§ **What is required**:
Your answer must be an exact copy of the data, without any pictures.

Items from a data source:
· · · · ·
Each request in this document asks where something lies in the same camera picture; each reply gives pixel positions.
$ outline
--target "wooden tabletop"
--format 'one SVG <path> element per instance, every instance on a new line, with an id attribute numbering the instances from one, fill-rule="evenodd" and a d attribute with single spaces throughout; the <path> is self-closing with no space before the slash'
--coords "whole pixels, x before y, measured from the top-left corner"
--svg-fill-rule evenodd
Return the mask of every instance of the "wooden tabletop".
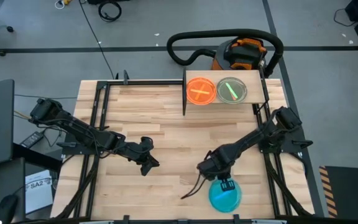
<path id="1" fill-rule="evenodd" d="M 96 82 L 81 82 L 75 107 L 74 116 L 87 123 Z M 286 106 L 280 80 L 269 79 L 267 86 L 272 111 Z M 210 205 L 209 181 L 196 195 L 180 199 L 195 184 L 196 165 L 209 150 L 232 143 L 257 127 L 250 104 L 188 104 L 186 116 L 182 116 L 181 99 L 180 85 L 112 86 L 106 126 L 125 134 L 126 141 L 139 142 L 142 136 L 151 137 L 155 146 L 151 153 L 160 167 L 152 168 L 143 177 L 140 166 L 120 156 L 100 160 L 92 220 L 122 220 L 124 215 L 130 215 L 132 220 L 222 219 L 232 218 L 235 213 L 241 218 L 273 218 L 263 155 L 257 146 L 243 152 L 232 168 L 232 176 L 242 190 L 241 204 L 234 212 L 217 212 Z M 287 154 L 282 154 L 281 159 L 288 188 L 313 213 L 302 163 Z M 76 192 L 82 160 L 83 156 L 75 156 L 62 167 L 51 217 L 58 215 Z M 281 193 L 276 189 L 284 214 Z M 88 190 L 83 198 L 82 215 L 87 198 Z"/>

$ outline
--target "orange vacuum cleaner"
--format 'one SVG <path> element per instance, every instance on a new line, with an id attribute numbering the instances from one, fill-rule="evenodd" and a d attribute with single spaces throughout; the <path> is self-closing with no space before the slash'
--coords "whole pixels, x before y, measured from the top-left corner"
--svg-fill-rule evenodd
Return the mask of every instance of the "orange vacuum cleaner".
<path id="1" fill-rule="evenodd" d="M 180 59 L 173 51 L 173 43 L 183 39 L 199 39 L 211 37 L 236 37 L 225 41 L 216 51 L 198 49 L 187 60 Z M 213 58 L 212 70 L 255 70 L 265 62 L 267 53 L 263 40 L 270 42 L 274 54 L 268 65 L 264 63 L 264 76 L 268 78 L 283 55 L 283 42 L 273 34 L 255 29 L 226 29 L 175 34 L 168 39 L 167 50 L 171 58 L 179 65 L 192 64 L 200 55 Z"/>

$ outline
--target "vacuum hose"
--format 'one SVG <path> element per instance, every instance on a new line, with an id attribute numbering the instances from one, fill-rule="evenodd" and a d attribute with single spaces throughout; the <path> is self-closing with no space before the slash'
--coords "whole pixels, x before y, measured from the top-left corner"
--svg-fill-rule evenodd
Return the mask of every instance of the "vacuum hose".
<path id="1" fill-rule="evenodd" d="M 215 57 L 216 52 L 209 49 L 198 49 L 192 53 L 189 59 L 182 60 L 180 59 L 172 49 L 172 44 L 177 40 L 183 39 L 198 39 L 198 38 L 210 38 L 210 37 L 241 37 L 241 38 L 258 38 L 262 40 L 267 40 L 273 44 L 275 51 L 272 59 L 269 61 L 265 69 L 265 76 L 269 77 L 273 73 L 274 67 L 277 65 L 280 58 L 283 56 L 284 46 L 283 42 L 273 34 L 270 34 L 265 31 L 255 30 L 255 29 L 226 29 L 226 30 L 210 30 L 210 31 L 197 31 L 197 32 L 183 32 L 180 34 L 175 34 L 168 39 L 167 50 L 171 58 L 178 63 L 179 65 L 190 65 L 192 64 L 200 55 L 205 55 L 209 57 Z"/>

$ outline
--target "black and yellow striped edge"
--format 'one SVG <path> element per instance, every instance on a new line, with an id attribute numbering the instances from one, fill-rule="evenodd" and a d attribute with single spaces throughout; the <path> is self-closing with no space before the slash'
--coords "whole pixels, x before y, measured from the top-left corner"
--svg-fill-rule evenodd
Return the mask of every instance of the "black and yellow striped edge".
<path id="1" fill-rule="evenodd" d="M 328 216 L 330 218 L 336 218 L 338 213 L 336 211 L 336 206 L 334 202 L 333 189 L 331 188 L 331 183 L 329 181 L 328 171 L 325 166 L 319 168 L 321 181 L 323 183 L 324 196 L 326 197 Z"/>

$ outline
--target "paper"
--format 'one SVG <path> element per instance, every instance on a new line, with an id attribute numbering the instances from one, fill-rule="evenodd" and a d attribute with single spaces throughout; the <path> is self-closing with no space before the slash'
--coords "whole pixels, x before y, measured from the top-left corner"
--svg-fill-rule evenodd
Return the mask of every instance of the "paper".
<path id="1" fill-rule="evenodd" d="M 53 203 L 52 178 L 49 170 L 25 177 L 25 213 L 44 208 Z"/>
· · · · ·
§ **Final answer**:
Each request in this document asks where something lies in the same camera picture; each reply gives pixel positions.
$ outline
--target "wooden tabletop"
--format 'one SVG <path> element per instance, every instance on a new line, with an id attribute numbering the instances from one, fill-rule="evenodd" and a d attribute with single spaces throughout; the <path> is self-closing with no space before the slash'
--coords "whole pixels, x before y, measured from the top-left corner"
--svg-fill-rule evenodd
Return the mask of every instance of the "wooden tabletop".
<path id="1" fill-rule="evenodd" d="M 96 82 L 81 82 L 75 107 L 74 116 L 87 123 Z M 286 106 L 280 80 L 269 79 L 267 86 L 272 111 Z M 210 205 L 209 181 L 196 195 L 180 199 L 195 184 L 196 165 L 209 150 L 232 143 L 257 127 L 250 104 L 188 104 L 186 116 L 182 116 L 181 99 L 180 85 L 112 86 L 106 126 L 125 134 L 126 141 L 139 142 L 142 136 L 151 137 L 155 146 L 151 153 L 160 167 L 152 168 L 143 177 L 140 166 L 120 156 L 100 160 L 92 220 L 122 220 L 124 215 L 130 215 L 132 220 L 222 219 L 232 218 L 235 213 L 241 218 L 273 218 L 263 155 L 257 146 L 243 152 L 232 168 L 232 176 L 242 190 L 241 204 L 234 212 L 217 212 Z M 287 154 L 282 154 L 281 159 L 288 188 L 313 213 L 302 163 Z M 76 192 L 82 160 L 83 156 L 75 156 L 62 167 L 51 217 L 58 215 Z M 281 193 L 276 189 L 284 214 Z M 88 190 L 83 198 L 82 215 L 87 198 Z"/>

$ outline
--target "orange vacuum cleaner"
--format 'one SVG <path> element per instance, every instance on a new line, with an id attribute numbering the instances from one, fill-rule="evenodd" and a d attribute with single spaces throughout; the <path> is self-closing with no space before the slash'
--coords "whole pixels, x before y, measured from the top-left corner"
--svg-fill-rule evenodd
Return the mask of every instance of the "orange vacuum cleaner".
<path id="1" fill-rule="evenodd" d="M 180 59 L 173 51 L 173 43 L 183 39 L 199 39 L 211 37 L 236 37 L 225 41 L 216 51 L 198 49 L 187 60 Z M 213 58 L 212 70 L 255 70 L 265 62 L 267 53 L 263 40 L 270 42 L 274 54 L 268 65 L 264 63 L 264 76 L 268 78 L 283 55 L 283 42 L 273 34 L 255 29 L 226 29 L 175 34 L 168 39 L 167 50 L 171 58 L 179 65 L 192 64 L 200 55 Z"/>

$ outline
--target "vacuum hose"
--format 'one SVG <path> element per instance, every instance on a new line, with an id attribute numbering the instances from one, fill-rule="evenodd" and a d attribute with single spaces throughout; the <path> is self-closing with no space before the slash'
--coords "whole pixels, x before y, measured from the top-left corner"
--svg-fill-rule evenodd
Return the mask of every instance of the "vacuum hose".
<path id="1" fill-rule="evenodd" d="M 215 57 L 216 52 L 209 49 L 198 49 L 192 53 L 189 59 L 182 60 L 180 59 L 172 49 L 172 44 L 177 40 L 183 39 L 198 39 L 198 38 L 210 38 L 210 37 L 241 37 L 241 38 L 258 38 L 262 40 L 267 40 L 273 44 L 275 51 L 272 59 L 269 61 L 265 69 L 265 76 L 269 77 L 273 73 L 274 67 L 277 65 L 280 58 L 283 56 L 284 46 L 283 42 L 273 34 L 270 34 L 265 31 L 255 30 L 255 29 L 226 29 L 226 30 L 210 30 L 210 31 L 197 31 L 197 32 L 183 32 L 180 34 L 175 34 L 168 39 L 167 50 L 171 58 L 178 63 L 179 65 L 190 65 L 192 64 L 200 55 L 205 55 L 209 57 Z"/>

$ outline
--target "black and yellow striped edge"
--format 'one SVG <path> element per instance, every instance on a new line, with an id attribute numbering the instances from one, fill-rule="evenodd" and a d attribute with single spaces throughout; the <path> is self-closing with no space before the slash'
--coords "whole pixels, x before y, measured from the top-left corner"
--svg-fill-rule evenodd
Return the mask of every instance of the "black and yellow striped edge".
<path id="1" fill-rule="evenodd" d="M 328 216 L 330 218 L 336 218 L 338 213 L 336 211 L 336 206 L 334 202 L 333 189 L 331 188 L 331 183 L 329 181 L 328 171 L 325 166 L 319 168 L 321 181 L 323 183 L 324 196 L 326 197 Z"/>

$ outline
--target "paper"
--format 'one SVG <path> element per instance, every instance on a new line, with an id attribute numbering the instances from one, fill-rule="evenodd" and a d attribute with single spaces throughout; the <path> is self-closing with no space before the slash'
--coords "whole pixels, x before y, measured from the top-left corner"
--svg-fill-rule evenodd
Return the mask of every instance of the "paper".
<path id="1" fill-rule="evenodd" d="M 53 203 L 52 178 L 49 170 L 25 177 L 25 213 L 44 208 Z"/>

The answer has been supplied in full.